L’aumento dei contagi e le prospettive di peggioramento dell’economia preoccupano gli italiani: il 78 per cento ha una maggiore percezione di fragilità della propria situazione economia, soprattutto in relazione alle conseguenze della crisi e alla prospettiva di perdere il lavoro.

Il dato emerge da un sondaggio condotto nell’ambito dell’Osservatorio Coronavirus di Swg-Legacoop.

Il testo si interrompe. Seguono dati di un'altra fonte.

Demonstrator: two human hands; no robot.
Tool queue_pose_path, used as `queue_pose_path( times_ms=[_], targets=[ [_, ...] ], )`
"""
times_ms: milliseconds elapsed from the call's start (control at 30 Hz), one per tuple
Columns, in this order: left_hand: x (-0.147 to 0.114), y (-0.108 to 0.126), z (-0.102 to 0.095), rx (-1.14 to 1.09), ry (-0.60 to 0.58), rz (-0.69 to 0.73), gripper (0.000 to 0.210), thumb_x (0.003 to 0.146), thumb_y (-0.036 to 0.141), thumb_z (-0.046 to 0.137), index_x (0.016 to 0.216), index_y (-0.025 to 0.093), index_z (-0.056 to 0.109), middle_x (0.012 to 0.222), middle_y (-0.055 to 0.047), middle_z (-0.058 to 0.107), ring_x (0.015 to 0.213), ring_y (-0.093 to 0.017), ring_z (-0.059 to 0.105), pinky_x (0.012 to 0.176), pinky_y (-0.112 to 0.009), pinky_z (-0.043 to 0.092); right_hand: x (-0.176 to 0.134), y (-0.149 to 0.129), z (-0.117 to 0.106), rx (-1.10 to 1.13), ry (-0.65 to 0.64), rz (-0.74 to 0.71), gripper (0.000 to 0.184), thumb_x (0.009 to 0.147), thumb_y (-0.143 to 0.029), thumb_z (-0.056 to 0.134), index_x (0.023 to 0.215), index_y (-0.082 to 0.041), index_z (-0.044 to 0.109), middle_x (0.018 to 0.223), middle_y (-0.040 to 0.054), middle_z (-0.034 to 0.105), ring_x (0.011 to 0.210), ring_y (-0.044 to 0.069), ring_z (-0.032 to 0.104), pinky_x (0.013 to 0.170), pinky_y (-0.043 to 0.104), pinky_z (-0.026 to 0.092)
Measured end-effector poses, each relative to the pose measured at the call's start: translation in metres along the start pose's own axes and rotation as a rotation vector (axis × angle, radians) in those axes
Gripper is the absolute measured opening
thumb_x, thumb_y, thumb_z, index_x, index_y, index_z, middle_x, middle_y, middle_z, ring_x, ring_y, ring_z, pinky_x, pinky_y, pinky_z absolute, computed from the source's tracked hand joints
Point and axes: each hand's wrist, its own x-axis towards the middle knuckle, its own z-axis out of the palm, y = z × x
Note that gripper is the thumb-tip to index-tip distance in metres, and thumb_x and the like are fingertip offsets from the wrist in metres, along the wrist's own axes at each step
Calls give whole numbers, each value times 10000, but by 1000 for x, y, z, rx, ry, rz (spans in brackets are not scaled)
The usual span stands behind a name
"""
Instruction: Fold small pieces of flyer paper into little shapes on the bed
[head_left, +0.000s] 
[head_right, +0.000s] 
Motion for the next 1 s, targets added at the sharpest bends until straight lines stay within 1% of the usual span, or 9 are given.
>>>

Tra i timori c’è quello di un nuovo lockdown (47%), che, e gli italiani se ne rendono ben conto, deprimerebbe ulteriormente le prospettive economiche del Paese nel breve-medio termine, spostando più in là di parecchi mesi la ripresa.

A preoccuparsi sono soprattutto il ceto medio e il ceto medio-basso, che ritengono anche a larghissima maggioranza che la crisi avrà ripercussioni negative sul senso di comunità, sulla propensione a fare acquisti e sulla situaizone psicologica.

Al momento invece sono minori i timori sulle prospettive della salute e della tenuta delle famiglie.

Tuttavia un italiano su 5 teme che la recrudescenza del Covid-19 abbia un impatto negativo sulle tensioni sociali, e che possa provocare una crisi sanitaria. Ancora, tra le maggior preoccupazioni ci sono quelle della crescita della corruzione, di una crisi di governo e di un indebolimento dell’Italia sul piano internazionale.

Solo l’1 per cento degli intervistati si dice tranquillo, e non prevede alcun evento negativo come conseguenza della situazione economica e sociale negativa che sta investendo l’Italia.